#### [Your objective]
Keyword search on "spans": report each line of the records that contains it.

#### [Data listing]
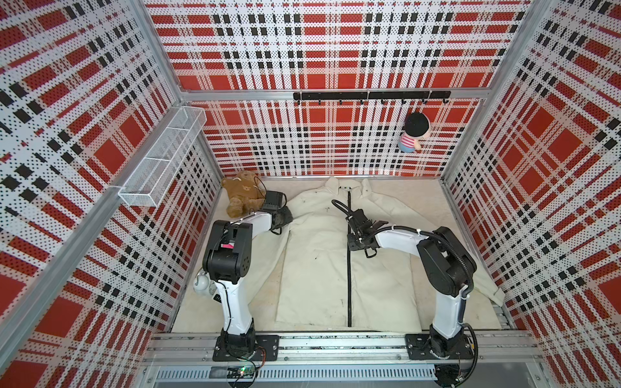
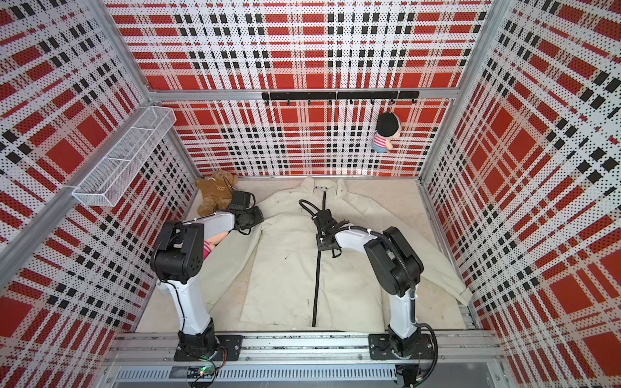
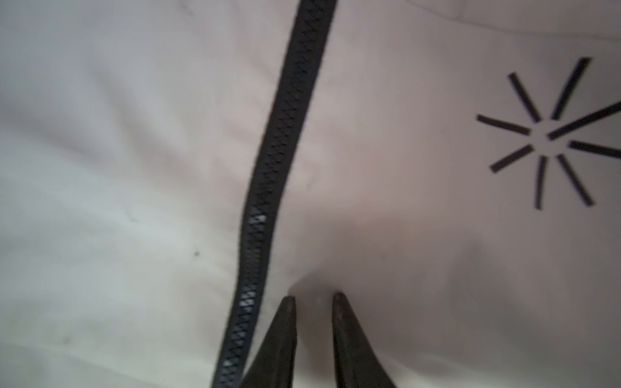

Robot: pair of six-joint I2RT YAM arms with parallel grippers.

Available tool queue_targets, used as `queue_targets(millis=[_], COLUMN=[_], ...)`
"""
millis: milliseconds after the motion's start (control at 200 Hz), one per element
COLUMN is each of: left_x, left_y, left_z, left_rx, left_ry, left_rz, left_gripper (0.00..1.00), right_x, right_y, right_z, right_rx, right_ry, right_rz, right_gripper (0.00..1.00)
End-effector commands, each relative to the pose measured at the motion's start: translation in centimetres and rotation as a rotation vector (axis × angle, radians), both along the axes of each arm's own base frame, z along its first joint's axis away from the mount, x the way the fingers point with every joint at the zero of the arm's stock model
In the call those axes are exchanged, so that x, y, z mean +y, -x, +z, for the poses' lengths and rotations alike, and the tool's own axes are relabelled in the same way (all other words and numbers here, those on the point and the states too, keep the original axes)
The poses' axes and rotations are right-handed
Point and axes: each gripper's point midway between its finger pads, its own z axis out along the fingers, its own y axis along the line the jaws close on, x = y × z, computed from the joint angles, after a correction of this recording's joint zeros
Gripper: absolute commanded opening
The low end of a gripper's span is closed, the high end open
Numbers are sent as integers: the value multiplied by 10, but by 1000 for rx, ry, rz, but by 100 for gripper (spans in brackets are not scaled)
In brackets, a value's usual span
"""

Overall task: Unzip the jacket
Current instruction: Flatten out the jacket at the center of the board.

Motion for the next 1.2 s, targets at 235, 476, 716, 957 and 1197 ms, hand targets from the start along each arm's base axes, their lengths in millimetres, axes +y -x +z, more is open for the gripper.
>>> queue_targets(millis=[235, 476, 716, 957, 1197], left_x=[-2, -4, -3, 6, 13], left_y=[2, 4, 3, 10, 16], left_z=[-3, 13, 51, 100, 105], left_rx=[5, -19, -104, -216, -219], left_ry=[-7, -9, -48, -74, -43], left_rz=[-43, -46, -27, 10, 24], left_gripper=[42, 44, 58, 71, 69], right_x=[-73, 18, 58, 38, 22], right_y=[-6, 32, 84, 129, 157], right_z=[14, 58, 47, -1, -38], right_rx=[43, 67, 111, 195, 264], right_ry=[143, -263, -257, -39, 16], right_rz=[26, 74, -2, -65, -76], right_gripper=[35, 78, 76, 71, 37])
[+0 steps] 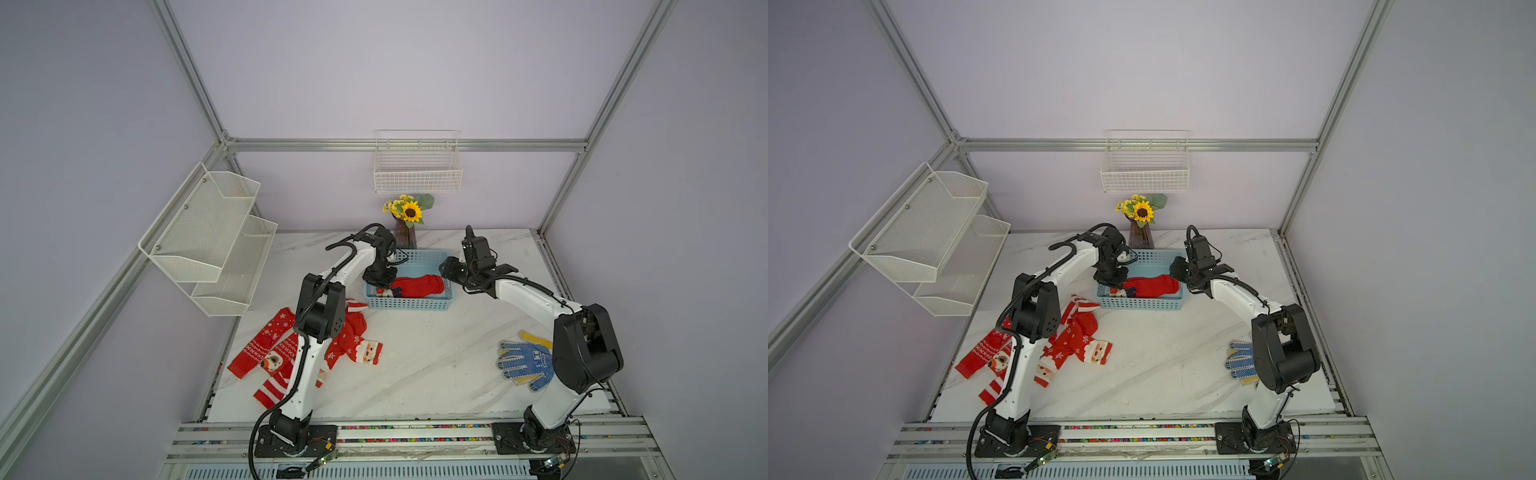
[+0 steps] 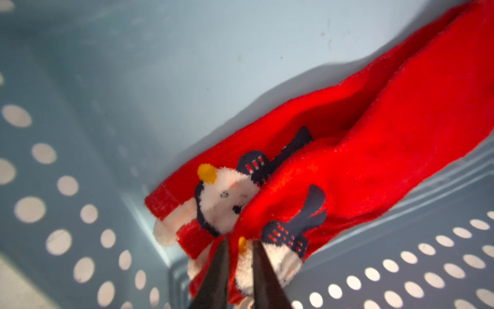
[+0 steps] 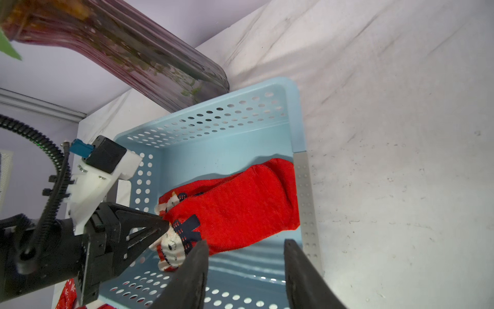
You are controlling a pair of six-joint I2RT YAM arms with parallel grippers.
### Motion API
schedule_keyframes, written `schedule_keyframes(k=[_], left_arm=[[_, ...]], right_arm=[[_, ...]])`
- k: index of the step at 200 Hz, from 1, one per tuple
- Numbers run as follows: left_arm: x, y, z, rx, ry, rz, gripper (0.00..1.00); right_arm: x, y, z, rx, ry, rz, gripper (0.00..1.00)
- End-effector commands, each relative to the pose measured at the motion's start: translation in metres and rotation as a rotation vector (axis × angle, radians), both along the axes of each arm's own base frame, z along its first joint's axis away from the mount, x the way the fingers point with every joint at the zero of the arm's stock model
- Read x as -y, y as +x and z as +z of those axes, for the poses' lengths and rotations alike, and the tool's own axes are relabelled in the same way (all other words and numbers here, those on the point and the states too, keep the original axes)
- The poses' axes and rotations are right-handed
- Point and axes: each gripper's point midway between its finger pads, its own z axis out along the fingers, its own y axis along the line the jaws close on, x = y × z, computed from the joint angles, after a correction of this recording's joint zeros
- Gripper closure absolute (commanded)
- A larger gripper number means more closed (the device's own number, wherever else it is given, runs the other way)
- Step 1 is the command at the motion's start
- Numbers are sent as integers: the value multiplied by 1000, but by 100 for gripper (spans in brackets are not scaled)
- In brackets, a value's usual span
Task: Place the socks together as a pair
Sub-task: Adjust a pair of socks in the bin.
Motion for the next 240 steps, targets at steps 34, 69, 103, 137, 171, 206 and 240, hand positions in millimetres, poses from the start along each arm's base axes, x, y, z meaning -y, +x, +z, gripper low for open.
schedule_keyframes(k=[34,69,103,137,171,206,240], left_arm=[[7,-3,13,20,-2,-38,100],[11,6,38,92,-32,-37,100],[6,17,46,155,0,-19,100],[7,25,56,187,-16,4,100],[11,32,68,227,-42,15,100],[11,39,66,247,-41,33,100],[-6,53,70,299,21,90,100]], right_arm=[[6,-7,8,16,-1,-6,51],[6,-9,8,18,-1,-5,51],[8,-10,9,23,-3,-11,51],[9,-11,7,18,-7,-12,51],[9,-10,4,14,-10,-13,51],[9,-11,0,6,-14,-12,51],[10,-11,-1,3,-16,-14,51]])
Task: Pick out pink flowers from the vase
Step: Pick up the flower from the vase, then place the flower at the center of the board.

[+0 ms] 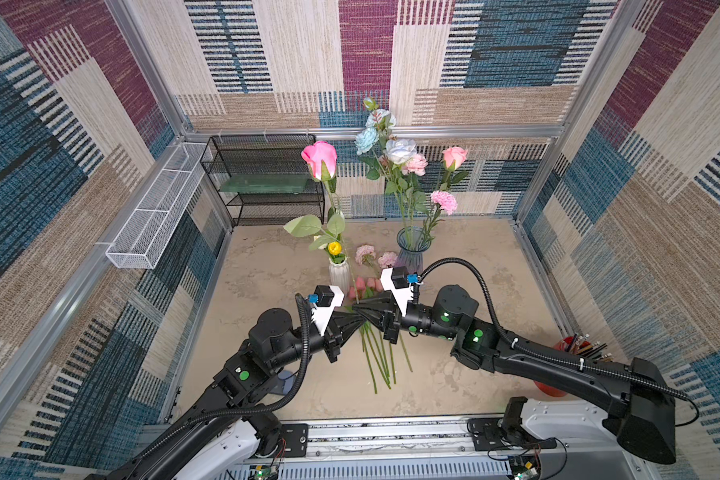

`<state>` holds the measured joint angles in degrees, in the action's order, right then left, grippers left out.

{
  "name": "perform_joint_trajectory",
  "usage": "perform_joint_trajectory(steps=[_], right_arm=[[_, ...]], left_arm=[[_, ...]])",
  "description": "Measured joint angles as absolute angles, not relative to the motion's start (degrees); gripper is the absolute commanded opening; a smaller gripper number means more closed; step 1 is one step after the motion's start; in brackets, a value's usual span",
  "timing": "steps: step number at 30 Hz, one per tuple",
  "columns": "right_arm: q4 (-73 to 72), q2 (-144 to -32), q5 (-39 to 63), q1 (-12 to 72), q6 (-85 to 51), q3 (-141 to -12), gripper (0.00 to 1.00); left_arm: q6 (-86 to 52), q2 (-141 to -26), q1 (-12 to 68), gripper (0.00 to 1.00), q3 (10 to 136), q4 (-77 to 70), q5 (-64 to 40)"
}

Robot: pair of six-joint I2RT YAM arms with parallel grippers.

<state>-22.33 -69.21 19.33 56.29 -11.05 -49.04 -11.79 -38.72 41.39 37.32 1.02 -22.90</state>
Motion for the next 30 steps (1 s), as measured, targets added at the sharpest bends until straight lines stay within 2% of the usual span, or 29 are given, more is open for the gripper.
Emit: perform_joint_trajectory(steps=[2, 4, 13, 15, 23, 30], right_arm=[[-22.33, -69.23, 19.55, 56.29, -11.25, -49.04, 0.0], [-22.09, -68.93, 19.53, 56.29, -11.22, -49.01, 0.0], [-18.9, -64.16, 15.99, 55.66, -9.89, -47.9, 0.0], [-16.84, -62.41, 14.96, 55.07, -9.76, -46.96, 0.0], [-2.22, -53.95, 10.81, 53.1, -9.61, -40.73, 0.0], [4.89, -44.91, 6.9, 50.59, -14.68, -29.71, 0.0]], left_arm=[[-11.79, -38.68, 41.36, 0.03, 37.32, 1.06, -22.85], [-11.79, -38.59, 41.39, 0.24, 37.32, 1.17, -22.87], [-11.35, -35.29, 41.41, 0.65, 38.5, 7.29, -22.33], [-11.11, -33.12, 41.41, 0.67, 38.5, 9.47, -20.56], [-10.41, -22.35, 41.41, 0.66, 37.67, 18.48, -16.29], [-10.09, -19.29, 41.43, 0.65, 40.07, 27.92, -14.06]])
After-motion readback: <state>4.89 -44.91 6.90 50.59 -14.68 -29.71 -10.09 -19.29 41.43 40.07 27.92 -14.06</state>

#### [Solution for this problem]
Numbers are sent as integers: the value multiplied by 10, but by 1000 for rx, ry, rz, but by 100 for gripper (spans in brackets are not scaled)
- Numbers are sent as integers: the value multiplied by 1000, but by 100 for gripper (spans in brackets are not scaled)

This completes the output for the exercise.